Quantcast
Channel: Drug Policy – AULA Blog
Viewing all articles
Browse latest Browse all 12

How Will Cuba Update its Drug Policy?

$
0
0

By Isabella Bellezza-Smull*

A graffiti street sign

A “Say no to drugs” sign spotted in Santiago de Cuba. / tgraham / Flickr / Creative Commons

Cuba – unlike neighbors long wracked by the drug trade and its violence – has one of the lowest drug-use and homicide rates in the Western Hemisphere, but national drug experts are debating how to adapt the country’s strategy to new challenges.  The debate is taking place amid positive evaluations by the Cuban government, the U.S. State Department, and others that indicate rates of illicit drug consumption, production, and retail in Cuba have been negligible, while reliable anecdotal information suggests a rise in drug use and transit as the country opens its doors to foreign trade, travel, and allows emergence of a domestic private sector.

  • Cuba credits its success to a comprehensive approach that includes confrontation, collaboration, prevention, and treatment. In conversation with U.S. drug enforcement counterparts, Cubans emphasize tough-on-drugs policies, including sanctions for drug possession, production, and trafficking, and to the effectiveness of the anti-drug police force, interdiction operations, and some 40 bilateral counternarcotics agreements.  To other partners, they stress multi-sector, humanistic prevention and treatment efforts directed by the Comisión Nacional de Drogas (CND).  The CND coordinates national health, education, justice, and community sectors to prevent and delay the initiation of drug use – and to treat it as a public health issue when it does occur.  Even though drug possession is a crime, the diversion of illicit drug users from the criminal justice system to health clinics has been an important element of national strategy.
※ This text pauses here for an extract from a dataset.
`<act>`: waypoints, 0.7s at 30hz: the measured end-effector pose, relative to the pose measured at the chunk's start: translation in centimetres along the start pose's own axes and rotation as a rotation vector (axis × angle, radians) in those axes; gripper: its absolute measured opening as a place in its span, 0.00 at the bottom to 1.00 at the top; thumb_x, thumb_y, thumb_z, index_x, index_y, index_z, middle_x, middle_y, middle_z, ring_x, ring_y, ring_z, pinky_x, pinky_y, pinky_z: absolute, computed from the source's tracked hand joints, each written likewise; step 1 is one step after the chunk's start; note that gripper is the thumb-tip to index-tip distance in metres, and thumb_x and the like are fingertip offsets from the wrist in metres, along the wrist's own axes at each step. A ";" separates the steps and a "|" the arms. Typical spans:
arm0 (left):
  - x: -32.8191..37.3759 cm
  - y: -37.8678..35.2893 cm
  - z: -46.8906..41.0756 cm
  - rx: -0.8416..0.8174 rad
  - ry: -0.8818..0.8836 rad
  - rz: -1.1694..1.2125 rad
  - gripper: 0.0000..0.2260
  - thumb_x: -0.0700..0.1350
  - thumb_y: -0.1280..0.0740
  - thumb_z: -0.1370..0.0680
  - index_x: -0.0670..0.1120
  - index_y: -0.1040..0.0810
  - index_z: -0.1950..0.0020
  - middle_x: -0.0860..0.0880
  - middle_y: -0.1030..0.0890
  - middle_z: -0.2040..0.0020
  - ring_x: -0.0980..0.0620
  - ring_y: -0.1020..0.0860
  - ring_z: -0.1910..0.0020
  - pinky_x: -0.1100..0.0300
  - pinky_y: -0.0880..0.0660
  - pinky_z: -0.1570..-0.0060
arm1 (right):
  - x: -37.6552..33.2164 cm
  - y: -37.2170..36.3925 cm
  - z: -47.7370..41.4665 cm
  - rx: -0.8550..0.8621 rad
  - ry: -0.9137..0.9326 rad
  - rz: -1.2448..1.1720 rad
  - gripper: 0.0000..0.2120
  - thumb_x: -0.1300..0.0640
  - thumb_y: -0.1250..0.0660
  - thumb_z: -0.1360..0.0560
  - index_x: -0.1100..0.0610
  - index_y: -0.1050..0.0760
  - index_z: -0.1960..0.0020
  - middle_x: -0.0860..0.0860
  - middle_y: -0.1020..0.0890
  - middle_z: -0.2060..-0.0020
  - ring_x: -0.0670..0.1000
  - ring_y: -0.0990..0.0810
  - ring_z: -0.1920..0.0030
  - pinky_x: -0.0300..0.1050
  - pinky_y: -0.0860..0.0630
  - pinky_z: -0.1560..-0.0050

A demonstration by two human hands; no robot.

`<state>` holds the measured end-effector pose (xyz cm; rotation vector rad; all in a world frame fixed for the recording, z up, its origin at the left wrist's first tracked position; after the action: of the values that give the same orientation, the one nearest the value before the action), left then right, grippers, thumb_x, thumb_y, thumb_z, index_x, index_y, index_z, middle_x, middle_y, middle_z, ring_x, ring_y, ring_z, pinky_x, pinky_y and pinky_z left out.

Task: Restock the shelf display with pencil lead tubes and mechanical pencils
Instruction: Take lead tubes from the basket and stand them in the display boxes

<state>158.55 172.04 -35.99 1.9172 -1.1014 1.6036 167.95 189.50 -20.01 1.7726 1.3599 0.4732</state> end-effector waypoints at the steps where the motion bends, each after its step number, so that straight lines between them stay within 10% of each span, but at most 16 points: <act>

Despite its successes, Cuba faces a number of challenges with respect to illicit drugs.  If Cuba continues to increase tourism and diversify its foreign trade, the possibility of drugs – and recreational drug cultures – reaching Cuban shores will increase, putting further stress on the country’s “just-say-no” approach.  The emergence of a class of Cuban entrepreneurs with increased disposable income could create a new appetite for drugs, and the possible exacerbation of economic inequality could make the illicit-drug market attractive, whether as producers or retailers.  A well-established context of informal markets and back-channel networks already exists that could be repurposed to distribute drugs.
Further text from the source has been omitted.